The second half brought a warning sign for England. Des Walker was caught out of position (see, told you) and Urhul missed a one-on-one with Woods to drag the visitors back into the game. It proved a costly miss.
England’s third goal came via the trusty left boot of Stuart Pearce Demolitions Ltd. Lining up on the right-hand side, England went through the most pointless free-kick routine of all time. Platt and Wright placed themselves as human shields two yards in front of the Turkish wall, presumably to disguise Pearce’s intentions. Remember, this is Stuart ‘Psycho’ Pearce we’re talking about.
Turkey’s goalkeeper Hakan Hayrettin won’t make anyone’s World XI, but credit the man with a modicum of intelligence. He knew what was coming. We all knew what was coming.

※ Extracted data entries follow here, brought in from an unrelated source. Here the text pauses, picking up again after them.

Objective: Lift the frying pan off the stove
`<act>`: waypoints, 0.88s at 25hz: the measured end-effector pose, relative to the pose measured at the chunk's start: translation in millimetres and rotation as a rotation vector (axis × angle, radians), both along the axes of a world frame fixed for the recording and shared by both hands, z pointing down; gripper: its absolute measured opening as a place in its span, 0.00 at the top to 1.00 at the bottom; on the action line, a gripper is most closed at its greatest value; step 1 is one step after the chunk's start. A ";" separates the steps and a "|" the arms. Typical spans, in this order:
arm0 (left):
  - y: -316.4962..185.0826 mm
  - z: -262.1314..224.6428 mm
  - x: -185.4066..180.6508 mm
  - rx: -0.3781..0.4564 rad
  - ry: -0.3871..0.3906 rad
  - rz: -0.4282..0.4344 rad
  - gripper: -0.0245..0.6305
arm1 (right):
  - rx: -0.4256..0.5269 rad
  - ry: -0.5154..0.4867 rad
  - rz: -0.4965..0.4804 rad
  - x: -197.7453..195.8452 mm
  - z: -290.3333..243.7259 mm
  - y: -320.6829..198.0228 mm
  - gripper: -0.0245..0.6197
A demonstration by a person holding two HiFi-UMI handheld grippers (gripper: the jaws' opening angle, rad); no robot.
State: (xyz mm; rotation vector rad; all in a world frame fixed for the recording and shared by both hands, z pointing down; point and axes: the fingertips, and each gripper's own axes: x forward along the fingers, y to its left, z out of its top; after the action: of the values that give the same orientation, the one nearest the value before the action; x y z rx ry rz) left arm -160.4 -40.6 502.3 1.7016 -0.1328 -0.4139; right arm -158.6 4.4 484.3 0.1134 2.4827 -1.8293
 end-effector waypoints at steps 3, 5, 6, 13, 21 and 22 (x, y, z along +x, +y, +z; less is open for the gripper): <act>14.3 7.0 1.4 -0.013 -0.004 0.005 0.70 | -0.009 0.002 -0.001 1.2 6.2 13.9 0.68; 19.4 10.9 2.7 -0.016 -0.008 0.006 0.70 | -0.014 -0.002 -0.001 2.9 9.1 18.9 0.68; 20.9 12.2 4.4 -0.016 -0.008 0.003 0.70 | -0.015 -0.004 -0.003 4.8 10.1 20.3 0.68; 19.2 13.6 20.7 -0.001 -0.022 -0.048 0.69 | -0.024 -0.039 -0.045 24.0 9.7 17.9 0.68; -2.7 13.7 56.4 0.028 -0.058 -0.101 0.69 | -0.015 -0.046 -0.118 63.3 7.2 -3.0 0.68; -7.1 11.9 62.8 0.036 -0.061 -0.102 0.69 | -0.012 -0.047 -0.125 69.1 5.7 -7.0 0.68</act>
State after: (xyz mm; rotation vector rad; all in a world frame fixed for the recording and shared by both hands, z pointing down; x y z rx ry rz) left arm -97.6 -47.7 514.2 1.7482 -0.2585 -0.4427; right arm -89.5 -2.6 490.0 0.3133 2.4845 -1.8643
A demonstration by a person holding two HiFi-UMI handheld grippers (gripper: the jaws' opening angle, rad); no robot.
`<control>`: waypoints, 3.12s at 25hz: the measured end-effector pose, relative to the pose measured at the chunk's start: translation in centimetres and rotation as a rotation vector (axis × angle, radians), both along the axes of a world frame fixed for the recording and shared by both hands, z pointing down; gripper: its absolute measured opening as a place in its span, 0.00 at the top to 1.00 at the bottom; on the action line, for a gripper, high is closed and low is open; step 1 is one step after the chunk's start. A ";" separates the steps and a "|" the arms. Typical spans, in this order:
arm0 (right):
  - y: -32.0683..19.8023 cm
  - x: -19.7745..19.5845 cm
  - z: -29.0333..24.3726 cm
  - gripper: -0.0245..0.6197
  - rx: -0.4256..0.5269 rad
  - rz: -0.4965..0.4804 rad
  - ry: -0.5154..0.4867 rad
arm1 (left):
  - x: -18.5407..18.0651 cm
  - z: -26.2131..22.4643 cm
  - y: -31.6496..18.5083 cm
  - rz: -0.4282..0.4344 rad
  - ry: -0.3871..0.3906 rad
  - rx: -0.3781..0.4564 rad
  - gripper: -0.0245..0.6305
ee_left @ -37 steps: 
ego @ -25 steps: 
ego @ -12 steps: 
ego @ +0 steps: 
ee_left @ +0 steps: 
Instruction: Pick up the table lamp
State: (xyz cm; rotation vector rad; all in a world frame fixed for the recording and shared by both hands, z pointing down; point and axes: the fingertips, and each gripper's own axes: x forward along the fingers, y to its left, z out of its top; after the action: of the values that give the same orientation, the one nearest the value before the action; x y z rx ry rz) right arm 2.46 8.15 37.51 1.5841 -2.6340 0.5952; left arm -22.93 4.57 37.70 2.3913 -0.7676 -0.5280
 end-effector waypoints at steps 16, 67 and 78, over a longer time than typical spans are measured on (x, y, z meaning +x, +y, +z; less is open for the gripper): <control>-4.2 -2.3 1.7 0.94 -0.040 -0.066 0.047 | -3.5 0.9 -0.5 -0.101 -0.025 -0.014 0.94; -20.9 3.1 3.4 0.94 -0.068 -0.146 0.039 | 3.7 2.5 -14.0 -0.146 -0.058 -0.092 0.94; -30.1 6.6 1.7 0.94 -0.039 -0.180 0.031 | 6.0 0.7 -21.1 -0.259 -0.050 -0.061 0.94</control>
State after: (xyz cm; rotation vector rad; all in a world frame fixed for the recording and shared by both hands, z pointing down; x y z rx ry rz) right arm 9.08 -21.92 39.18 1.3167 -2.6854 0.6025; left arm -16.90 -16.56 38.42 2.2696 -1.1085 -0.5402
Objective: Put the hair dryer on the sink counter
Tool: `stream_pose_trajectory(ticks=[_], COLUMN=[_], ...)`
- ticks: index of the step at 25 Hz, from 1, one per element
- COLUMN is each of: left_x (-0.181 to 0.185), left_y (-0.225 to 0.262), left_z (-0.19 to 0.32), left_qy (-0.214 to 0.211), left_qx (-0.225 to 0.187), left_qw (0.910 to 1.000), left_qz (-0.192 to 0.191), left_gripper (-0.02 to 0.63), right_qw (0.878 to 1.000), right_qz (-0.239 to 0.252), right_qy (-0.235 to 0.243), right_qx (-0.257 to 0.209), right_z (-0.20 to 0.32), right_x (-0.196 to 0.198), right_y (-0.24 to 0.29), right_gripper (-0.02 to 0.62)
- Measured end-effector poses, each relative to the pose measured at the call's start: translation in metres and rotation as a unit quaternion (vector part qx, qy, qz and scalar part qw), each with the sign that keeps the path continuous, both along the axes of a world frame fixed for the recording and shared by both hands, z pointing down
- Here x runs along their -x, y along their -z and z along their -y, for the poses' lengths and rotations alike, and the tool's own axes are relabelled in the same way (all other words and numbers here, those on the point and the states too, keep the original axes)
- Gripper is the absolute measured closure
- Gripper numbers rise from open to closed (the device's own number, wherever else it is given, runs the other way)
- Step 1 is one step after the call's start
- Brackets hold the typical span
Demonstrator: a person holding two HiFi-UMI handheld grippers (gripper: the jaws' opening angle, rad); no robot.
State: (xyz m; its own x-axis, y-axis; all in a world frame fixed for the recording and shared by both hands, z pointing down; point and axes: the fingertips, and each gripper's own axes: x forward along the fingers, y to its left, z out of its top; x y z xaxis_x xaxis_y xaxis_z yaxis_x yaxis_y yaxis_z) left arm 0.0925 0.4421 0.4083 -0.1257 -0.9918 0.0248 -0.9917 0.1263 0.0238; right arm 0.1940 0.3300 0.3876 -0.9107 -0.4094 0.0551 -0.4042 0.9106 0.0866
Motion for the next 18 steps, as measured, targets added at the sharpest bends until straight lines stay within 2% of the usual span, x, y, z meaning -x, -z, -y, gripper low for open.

There was a reason Platt and Wright were grasping their genitals and whispering the Lord’s prayer. Pearce was going to smash this.
The referee had barely placed the whistle to his lips before the human shield scarpered to safety. Pearce thundered in and the ball rocketed into the net via an unfortunate Turkish limb. England were three up and laughing.
The fourth goal symbolised the new-found confidence flowing through the side. Des Walker, whose move from Nottingham Forest to Sampdoria had shredded his self-belief, channelled his inner Franz Beckenbauer and strode forward from the back, exchanging passes with Wright, and powered into the penalty area. His cross was dummied by Shearer and Gascoigne finished a magnificent move with aplomb.
In hindsight, this was probably Taylor’s finest hour as an international manager. The shackles were off, Gazza dominated midfield and Alan Shearer looked every inch an international player. England had ended a shambolic year in style. The ghosts of Sweden hadn’t been exorcised completely, but on this form qualification for USA 94 seemed a formality.